The aminoacyl-tRNA synthetases and their cognate transfer RNAs translate the universal genetic code. The twenty canonical amino acids are sufficiently diverse to create a selective advantage for dividing amino acid activation between two distinct, apparently unrelated superfamilies of synthetases, Class I amino acids being generally larger and less polar, Class II amino acids smaller and more polar. Biochemical, bioinformatic, and protein engineering experiments support the hypothesis that the two Classes descended from opposite strands of the same ancestral gene. Parallel experimental deconstructions of Class I and II synthetases reveal parallel losses in catalytic proficiency at two novel modular levels-protozymes and Urzymes-associated with the evolution of catalytic activity. Bi-directional coding supports an important unification of the proteome; affords a genetic relatedness metric-middle base-pairing frequencies in sense/antisense alignments-that probes more deeply into the evolutionary history of translation than do single multiple sequence alignments; and has facilitated the analysis of hitherto unknown coding relationships in tRNA sequences. Reconstruction of native synthetases by modular thermodynamic cycles facilitated by domain engineering emphasizes the subtlety associated with achieving high specificity, shedding new light on allosteric relationships in contemporary synthetases. Synthetase Urzyme structural biology suggests that they are catalytically-active molten globules, broadening the potential manifold of polypeptide catalysts accessible to primitive genetic coding and motivating revisions of the origins of catalysis. Finally, bi-directional genetic coding of some of the oldest genes in the proteome places major limitations on the likelihood that any RNA World preceded the origins of coded proteins.

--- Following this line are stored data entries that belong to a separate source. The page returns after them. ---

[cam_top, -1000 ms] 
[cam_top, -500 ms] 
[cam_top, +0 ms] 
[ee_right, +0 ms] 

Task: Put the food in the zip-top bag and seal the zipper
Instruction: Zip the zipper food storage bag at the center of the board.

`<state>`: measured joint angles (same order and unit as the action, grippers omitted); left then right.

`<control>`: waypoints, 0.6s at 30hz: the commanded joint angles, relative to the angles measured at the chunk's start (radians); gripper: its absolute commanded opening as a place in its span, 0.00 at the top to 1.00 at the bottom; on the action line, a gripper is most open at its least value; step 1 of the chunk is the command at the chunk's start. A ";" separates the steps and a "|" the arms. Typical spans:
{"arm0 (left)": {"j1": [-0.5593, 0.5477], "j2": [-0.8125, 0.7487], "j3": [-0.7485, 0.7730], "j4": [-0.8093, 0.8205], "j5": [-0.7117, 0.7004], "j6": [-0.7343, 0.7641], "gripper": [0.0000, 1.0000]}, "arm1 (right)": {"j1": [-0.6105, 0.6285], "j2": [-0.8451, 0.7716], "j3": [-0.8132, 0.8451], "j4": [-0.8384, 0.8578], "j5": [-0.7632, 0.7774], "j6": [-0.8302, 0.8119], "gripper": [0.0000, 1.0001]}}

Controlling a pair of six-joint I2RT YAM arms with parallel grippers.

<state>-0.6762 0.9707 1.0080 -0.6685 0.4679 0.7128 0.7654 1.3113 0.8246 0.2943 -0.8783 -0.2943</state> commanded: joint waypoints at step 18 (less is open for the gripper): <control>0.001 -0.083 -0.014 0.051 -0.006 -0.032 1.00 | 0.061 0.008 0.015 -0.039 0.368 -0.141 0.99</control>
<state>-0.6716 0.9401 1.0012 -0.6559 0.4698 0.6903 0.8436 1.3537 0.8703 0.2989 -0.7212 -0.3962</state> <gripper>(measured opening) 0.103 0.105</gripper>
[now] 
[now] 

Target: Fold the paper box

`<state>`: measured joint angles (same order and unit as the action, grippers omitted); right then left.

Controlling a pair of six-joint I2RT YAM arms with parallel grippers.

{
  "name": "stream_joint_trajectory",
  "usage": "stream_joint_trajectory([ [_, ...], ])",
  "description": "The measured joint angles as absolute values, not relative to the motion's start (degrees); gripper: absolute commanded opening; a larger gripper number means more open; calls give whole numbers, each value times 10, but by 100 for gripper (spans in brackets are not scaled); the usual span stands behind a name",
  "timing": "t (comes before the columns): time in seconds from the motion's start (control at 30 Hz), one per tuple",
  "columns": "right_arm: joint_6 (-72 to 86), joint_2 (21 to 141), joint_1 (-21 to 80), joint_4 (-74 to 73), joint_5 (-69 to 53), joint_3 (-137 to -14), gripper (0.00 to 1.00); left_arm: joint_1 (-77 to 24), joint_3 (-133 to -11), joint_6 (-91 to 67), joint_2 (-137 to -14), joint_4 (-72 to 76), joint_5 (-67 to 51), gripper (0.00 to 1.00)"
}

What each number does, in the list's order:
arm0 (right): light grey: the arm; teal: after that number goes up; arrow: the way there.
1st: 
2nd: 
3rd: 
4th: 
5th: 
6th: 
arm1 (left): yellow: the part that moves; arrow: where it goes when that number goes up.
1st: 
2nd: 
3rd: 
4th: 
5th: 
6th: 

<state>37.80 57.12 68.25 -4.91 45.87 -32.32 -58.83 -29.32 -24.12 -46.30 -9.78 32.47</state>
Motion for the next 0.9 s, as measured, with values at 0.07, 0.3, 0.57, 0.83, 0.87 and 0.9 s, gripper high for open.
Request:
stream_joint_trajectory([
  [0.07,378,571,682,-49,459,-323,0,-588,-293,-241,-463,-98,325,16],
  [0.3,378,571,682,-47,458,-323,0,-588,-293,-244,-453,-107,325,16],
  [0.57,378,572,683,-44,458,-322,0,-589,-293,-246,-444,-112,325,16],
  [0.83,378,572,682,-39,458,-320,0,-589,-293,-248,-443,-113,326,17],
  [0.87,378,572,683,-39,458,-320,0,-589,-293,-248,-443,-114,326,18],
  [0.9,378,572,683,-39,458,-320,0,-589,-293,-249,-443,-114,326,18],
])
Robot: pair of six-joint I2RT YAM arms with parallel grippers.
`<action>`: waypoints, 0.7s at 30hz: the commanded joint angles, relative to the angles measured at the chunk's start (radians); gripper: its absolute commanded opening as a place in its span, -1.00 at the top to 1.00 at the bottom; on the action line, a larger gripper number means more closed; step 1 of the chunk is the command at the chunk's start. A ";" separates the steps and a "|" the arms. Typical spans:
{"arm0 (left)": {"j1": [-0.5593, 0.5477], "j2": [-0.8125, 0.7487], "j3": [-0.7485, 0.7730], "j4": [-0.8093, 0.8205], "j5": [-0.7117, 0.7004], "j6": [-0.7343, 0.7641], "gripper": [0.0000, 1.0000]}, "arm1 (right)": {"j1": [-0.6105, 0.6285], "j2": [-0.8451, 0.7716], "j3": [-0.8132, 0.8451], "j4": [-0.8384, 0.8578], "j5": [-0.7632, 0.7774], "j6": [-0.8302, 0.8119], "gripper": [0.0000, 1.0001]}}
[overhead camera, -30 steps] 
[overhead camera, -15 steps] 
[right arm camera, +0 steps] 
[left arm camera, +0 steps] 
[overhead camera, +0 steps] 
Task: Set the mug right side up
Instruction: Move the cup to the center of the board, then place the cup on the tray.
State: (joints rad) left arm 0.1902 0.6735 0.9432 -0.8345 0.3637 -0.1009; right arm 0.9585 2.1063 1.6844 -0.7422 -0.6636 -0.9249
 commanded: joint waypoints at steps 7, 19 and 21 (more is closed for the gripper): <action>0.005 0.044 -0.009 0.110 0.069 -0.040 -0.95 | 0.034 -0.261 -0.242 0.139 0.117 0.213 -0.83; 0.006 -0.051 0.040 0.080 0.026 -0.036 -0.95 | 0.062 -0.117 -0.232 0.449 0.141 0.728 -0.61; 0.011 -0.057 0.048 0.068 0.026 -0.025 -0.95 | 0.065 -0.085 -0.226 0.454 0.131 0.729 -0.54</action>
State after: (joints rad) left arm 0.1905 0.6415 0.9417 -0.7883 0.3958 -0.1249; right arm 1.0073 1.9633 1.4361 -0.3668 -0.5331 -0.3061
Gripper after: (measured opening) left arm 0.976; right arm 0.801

Functional Class I and II Amino Acid-activating Enzymes Can Be Coded by Opposite Strands of the Same Gene.

Aminoacyl-tRNA synthetases (aaRS) catalyze both chemical steps that translate the universal genetic code. Rodin and Ohno offered an explanation for the existence of two aaRS classes, observing that codons for the most highly conserved Class I active-site residues are anticodons for corresponding Class II active-site residues. They proposed that the two classes arose simultaneously, by translation of opposite strands from the same gene. We have characterized wild-type 46-residue peptides containing ATP-binding sites of Class I and II synthetases and those coded by a gene designed by Rosetta to encode the corresponding peptides on opposite strands. Catalysis by WT and designed peptides is saturable, and the designed peptides are sensitive to active-site residue mutation. All have comparable apparent second-order rate constants 2.9-7.0E-3 M(-1) s(-1) or ∼750,000-1,300,000 times the uncatalyzed rate. The activities of the two complementary peptides demonstrate that the unique information in a gene can have two functional interpretations, one from each complementary strand. The peptides contain phylogenetic signatures of longer, more sophisticated catalysts we call Urzymes and are short enough to bridge the gap between them and simpler uncoded peptides. Thus, they directly substantiate the sense/antisense coding ancestry of Class I and II aaRS. Furthermore, designed 46-mers achieve similar catalytic proficiency to wild-type 46-mers by significant increases in both kcat and Km values, supporting suggestions that the earliest peptide catalysts activated ATP for biosynthetic purposes.